L’image d’une Église complice d’un trafic d’armes sophistiqué avait secoué Haïti en 2022. Blanchis l’an dernier, les prêtres Frantz Cole et Fritz Désiré sont à nouveau sous les projecteurs judiciaires. La Cour d’appel a décidé ce 2 juin de rouvrir ce dossier sensible. L’instruction reprend. Les zones d’ombre persistent.
Une découverte qui fait l’effet d’une bombe
Le 14 juillet 2022, les forces conjointes du Bureau de Lutte contre le Trafic de Stupéfiants (BLTS) et des douanes mettent la main sur un container suspect, entreposé au terminal de Caribbean Port Services. Le container, arrivé sous le couvert d’une franchise religieuse accordée à l’Église épiscopale d’Haïti, était censé contenir des dons humanitaires.
Mais la réalité est tout autre : 18 fusils d’assaut, un fusil calibre 12, quatre pistolets 9 mm, 15 000 cartouches, plus de 100 chargeurs, un viseur, 50 000 dollars en faux billets. L’Église, ou du moins certains de ses responsables, aurait-elle servi de couverture à un trafic international d’armes ?
Des arrestations dans les rangs religieux
Très vite, l’enquête s’oriente vers des figures de l’institution religieuse. Le 17 août 2022, le père Frantz Cole, alors secrétaire exécutif diocésain, est arrêté. Quelques mois plus tard, en mai 2023, c’est au tour du révérend Fritz Désiré d’être placé en garde à vue. Tous deux sont auditionnés par le juge instructeur Marthel Jean Claude. L’affaire devient explosive : jamais dans l’histoire récente un tel scandale n’avait éclaboussé une Église d’une telle envergure.
L’ordonnance qui apaise… provisoirement
Mais le 29 septembre 2023, rebondissement : le juge rend une ordonnance de non-lieu pour les principaux religieux impliqués, estimant que le lien entre les faits et la hiérarchie de l’Église n’est pas établi.
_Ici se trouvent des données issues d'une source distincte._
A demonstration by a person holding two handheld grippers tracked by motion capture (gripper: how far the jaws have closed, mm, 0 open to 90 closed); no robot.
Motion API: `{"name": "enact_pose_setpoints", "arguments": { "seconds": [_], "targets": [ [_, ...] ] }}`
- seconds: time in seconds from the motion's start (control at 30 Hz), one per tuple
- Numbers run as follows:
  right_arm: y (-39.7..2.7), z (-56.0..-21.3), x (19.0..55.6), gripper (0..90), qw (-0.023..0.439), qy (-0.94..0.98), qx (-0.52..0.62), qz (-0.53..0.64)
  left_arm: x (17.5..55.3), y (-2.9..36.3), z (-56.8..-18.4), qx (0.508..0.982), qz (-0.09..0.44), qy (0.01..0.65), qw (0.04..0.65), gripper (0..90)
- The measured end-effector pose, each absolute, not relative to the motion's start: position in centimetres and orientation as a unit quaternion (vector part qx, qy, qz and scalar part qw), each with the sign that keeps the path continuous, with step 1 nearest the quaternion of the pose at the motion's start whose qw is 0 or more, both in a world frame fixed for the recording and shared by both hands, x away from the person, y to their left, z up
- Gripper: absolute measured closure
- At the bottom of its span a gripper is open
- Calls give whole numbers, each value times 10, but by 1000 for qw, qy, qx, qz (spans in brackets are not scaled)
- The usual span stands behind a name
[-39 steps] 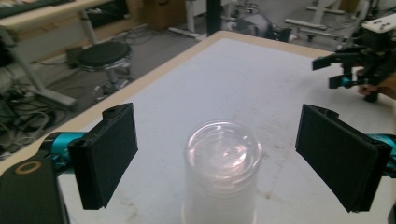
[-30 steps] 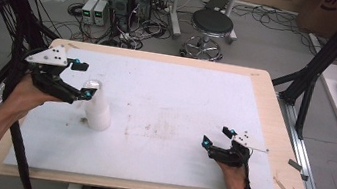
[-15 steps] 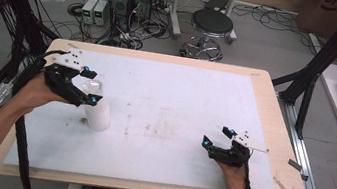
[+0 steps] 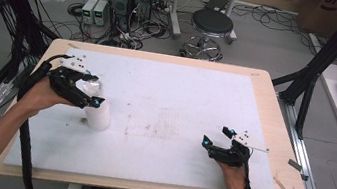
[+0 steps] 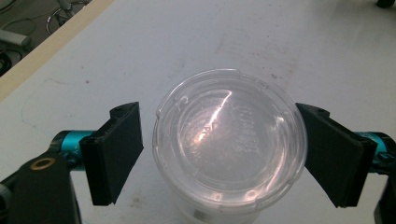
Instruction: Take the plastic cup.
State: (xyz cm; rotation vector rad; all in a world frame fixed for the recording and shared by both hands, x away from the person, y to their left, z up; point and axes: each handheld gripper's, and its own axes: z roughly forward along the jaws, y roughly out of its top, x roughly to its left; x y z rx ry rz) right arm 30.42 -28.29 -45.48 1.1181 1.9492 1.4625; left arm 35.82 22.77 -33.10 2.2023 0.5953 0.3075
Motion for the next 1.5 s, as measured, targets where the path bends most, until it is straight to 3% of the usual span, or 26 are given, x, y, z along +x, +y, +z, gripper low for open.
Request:
{"name": "enact_pose_setpoints", "arguments": {
  "seconds": [1.0,1.5],
  "targets": [
    [-283,-455,305,118,230,709,409,526,359,224,-331,889,114,245,369,344],
    [-283,-455,306,118,231,710,408,526,359,223,-330,890,114,243,368,349]
  ]
}}
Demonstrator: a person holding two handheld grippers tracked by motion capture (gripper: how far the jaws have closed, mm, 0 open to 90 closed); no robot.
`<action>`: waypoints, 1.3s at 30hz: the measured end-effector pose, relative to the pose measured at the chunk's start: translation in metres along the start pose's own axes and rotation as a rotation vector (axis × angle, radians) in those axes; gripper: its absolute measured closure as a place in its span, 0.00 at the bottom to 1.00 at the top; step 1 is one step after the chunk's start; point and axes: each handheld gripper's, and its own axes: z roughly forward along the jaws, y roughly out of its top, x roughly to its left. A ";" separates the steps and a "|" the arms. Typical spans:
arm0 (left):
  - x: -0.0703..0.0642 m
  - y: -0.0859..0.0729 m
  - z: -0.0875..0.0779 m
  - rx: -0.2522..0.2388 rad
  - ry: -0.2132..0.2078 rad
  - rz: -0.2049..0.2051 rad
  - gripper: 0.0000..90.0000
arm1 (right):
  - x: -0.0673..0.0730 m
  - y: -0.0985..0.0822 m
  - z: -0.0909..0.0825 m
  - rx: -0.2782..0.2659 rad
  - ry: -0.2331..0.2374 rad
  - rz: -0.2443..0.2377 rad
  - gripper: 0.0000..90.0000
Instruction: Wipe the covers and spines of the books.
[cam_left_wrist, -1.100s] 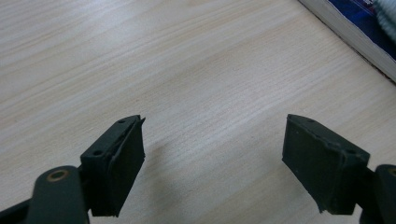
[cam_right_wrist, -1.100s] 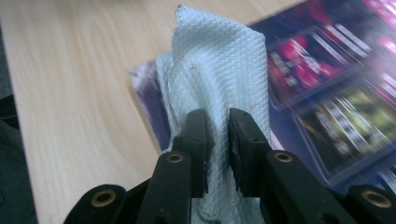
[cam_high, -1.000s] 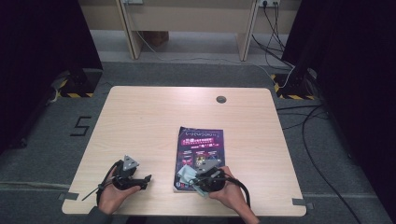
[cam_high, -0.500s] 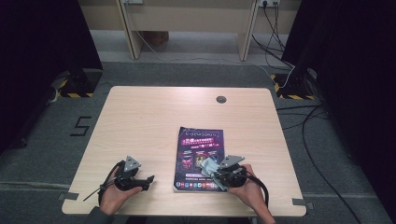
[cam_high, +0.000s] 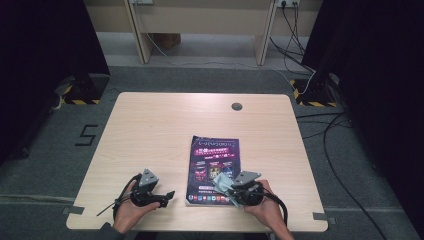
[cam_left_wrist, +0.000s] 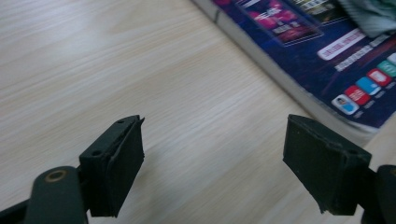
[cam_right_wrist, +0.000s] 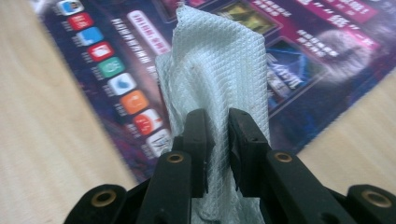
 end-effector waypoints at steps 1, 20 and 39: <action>-0.002 0.001 0.002 -0.009 -0.017 -0.010 0.22 | -0.004 0.001 0.001 -0.001 -0.012 0.004 0.87; -0.036 0.005 0.021 0.029 -0.097 0.018 0.24 | -0.052 0.023 0.024 0.004 -0.089 0.082 0.87; -0.045 0.002 0.017 0.067 -0.053 0.151 0.28 | -0.112 0.059 0.054 0.036 -0.184 0.198 0.87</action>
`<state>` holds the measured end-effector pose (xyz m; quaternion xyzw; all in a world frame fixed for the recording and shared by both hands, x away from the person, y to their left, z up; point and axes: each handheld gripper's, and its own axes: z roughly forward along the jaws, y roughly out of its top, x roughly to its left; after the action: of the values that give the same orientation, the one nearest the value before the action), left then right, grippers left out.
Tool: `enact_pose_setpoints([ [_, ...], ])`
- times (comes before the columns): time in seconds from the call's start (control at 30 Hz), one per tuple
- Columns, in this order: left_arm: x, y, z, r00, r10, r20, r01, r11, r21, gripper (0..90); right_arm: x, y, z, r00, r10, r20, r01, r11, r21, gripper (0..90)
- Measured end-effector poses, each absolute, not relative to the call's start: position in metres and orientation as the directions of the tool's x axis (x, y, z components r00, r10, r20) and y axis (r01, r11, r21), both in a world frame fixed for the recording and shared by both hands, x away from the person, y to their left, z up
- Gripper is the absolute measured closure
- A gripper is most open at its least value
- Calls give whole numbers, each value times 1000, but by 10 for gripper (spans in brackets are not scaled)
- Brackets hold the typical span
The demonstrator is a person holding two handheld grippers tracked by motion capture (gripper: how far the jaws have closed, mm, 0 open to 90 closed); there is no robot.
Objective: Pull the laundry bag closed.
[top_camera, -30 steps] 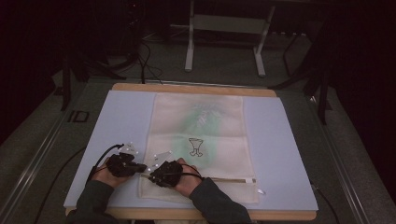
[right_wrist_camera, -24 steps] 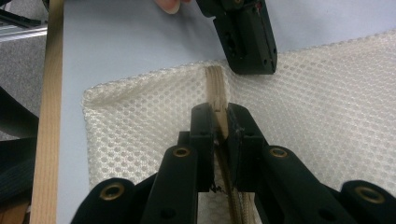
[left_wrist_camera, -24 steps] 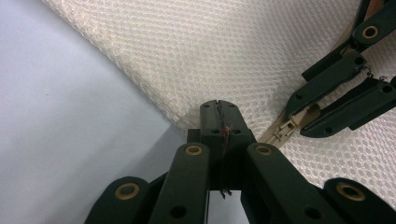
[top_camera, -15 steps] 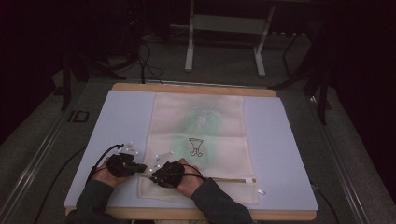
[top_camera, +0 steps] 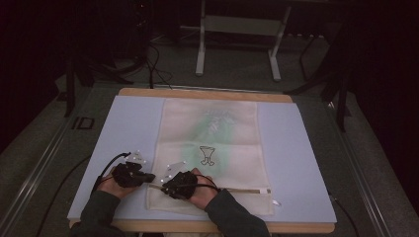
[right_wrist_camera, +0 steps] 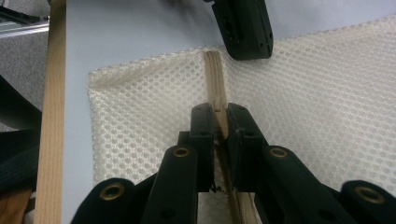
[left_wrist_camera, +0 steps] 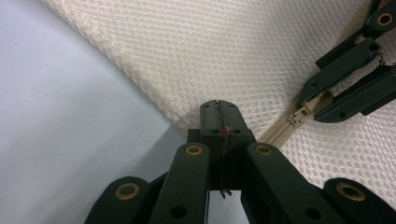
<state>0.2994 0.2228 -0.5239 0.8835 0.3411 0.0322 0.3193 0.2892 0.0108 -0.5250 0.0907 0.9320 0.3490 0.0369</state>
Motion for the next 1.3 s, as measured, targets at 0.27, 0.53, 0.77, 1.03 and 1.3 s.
enact_pose_setpoints([
  [0.27,300,223,-524,765,623,-164,583,-561,588,900,287,8,-524,-982,189,-21,130,748,651,823],
  [0.53,300,223,-524,765,623,-164,583,-561,588,900,286,4,-522,-982,188,-34,123,758,640,822],
  [0.77,300,223,-524,765,623,-163,583,-562,587,900,284,1,-520,-981,186,-45,116,763,636,822],
  [1.03,300,223,-524,765,623,-164,583,-561,588,900,284,-3,-519,-981,188,-47,116,766,632,822],
  [1.3,299,223,-524,766,623,-161,582,-564,585,900,283,-6,-520,-981,190,-48,118,767,631,822],
])
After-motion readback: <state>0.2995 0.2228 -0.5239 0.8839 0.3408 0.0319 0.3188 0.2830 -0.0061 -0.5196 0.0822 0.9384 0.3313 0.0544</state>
Selon lui, un réseau de trafiquants aurait simplement exploité la franchise ecclésiastique à des fins criminelles.
L’Église, soulagée, sort temporairement blanchie de ce scandale. Frantz Cole, Fritz Désiré et Jean Mardoché Vil sont libérés. L’opinion publique, elle, reste sceptique.
Coup de théâtre judiciaire : l’affaire relancée
Ce lundi 2 juin 2025, tout bascule à nouveau. La Cour d’appel de Port-au-Prince casse l’ordonnance de 2023, dénonçant des « failles majeures » dans l’enquête initiale, des « carences » dans la recherche de preuves, et l’« insuffisance » des conclusions du premier juge. Elle nomme un nouveau juge d’instruction : Noé Masillon Pierre.
Les deux prêtres et les autres personnes inculpées sont à nouveau placés en détention préventive, dans l’attente des résultats de cette nouvelle instruction.
Une affaire à forte charge symbolique
Au-delà de la question judiciaire, ce dossier interroge profondément sur la porosité entre les institutions religieuses, les privilèges administratifs et les réseaux criminels. L’utilisation d’une franchise accordée à une Église pour faire entrer des armes dans un pays en proie à l’insécurité la plus extrême fait froid dans le dos.
Si les responsabilités sont avérées, c’est la crédibilité morale et institutionnelle de l’Église épiscopale d’Haïti qui sera définitivement entachée. Si, au contraire, les prêtres ont été piégés, il faudra se demander pourquoi une Église aussi puissante n’a pas été capable de contrôler l’usage de ses privilèges logistiques.
Ce rebondissement montre que la justice haïtienne, parfois accusée de lenteur ou de partialité, peut aussi surprendre. Le juge Noé Masillon Pierre a désormais la lourde tâche de reprendre un dossier sensible, où chaque mot, chaque omission, peut avoir des conséquences politiques, morales et sociales majeures.
La vérité, dans cette affaire, n’est pas un luxe. C’est une urgence nationale.